▶ **Task to carry out**: Among the entries below, how many lines have the string "toothpaste" in them? Only the number should be given.

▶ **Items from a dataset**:
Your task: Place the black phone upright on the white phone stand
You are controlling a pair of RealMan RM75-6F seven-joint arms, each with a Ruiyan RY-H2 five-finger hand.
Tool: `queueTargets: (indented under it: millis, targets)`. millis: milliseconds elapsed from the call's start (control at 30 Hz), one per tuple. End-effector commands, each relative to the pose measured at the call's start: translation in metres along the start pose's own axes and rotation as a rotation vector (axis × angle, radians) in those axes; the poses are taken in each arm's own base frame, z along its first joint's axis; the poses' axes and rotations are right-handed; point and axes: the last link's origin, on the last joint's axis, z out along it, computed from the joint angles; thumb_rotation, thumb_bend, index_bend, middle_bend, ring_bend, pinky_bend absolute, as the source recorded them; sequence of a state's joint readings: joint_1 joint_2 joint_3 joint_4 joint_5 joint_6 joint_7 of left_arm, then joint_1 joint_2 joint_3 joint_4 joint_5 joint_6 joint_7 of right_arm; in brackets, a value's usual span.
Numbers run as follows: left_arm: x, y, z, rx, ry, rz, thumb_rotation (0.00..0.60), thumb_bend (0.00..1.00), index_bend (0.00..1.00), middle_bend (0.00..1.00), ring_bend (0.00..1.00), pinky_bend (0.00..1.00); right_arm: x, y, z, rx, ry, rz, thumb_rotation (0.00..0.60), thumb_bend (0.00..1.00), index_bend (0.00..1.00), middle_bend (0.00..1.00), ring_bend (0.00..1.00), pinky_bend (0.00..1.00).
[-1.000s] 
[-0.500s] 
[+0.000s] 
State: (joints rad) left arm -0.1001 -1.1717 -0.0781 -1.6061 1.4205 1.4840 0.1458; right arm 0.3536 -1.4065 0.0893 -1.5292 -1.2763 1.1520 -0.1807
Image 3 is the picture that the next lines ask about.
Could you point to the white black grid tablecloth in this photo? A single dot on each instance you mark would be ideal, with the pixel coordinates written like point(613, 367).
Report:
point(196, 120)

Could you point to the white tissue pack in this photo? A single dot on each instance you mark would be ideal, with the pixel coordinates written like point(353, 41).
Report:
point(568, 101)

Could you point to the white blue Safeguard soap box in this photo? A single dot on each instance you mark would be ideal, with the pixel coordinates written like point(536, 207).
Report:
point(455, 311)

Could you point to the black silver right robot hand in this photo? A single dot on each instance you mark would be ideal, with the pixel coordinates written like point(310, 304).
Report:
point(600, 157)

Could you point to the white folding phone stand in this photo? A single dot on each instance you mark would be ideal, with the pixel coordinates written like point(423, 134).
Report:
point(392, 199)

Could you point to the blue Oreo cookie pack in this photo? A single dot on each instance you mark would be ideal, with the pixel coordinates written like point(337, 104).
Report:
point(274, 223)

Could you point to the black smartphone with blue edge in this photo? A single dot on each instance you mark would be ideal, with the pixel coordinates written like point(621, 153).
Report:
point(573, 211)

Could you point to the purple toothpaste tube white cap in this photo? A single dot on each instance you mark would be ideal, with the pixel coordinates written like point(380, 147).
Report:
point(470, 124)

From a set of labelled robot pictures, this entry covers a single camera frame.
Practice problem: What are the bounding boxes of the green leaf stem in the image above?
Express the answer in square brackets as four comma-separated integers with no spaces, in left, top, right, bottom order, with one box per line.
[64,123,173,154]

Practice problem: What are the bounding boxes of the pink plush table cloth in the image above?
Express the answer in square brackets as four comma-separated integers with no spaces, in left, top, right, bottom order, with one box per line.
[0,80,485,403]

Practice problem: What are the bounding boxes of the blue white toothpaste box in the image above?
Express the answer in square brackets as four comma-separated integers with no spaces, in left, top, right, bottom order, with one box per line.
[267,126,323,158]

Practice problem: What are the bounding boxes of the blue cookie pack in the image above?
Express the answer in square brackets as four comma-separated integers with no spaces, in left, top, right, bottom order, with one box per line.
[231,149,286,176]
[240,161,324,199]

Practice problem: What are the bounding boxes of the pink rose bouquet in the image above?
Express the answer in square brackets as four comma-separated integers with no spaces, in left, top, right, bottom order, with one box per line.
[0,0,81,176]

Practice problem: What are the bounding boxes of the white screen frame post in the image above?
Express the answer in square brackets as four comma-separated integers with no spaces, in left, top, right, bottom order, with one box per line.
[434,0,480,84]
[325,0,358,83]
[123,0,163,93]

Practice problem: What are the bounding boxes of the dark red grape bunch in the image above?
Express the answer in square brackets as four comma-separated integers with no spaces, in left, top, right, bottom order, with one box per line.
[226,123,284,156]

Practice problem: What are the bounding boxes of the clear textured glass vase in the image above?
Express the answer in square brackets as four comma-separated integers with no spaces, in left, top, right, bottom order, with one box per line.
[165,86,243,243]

▶ **Finished task**: 2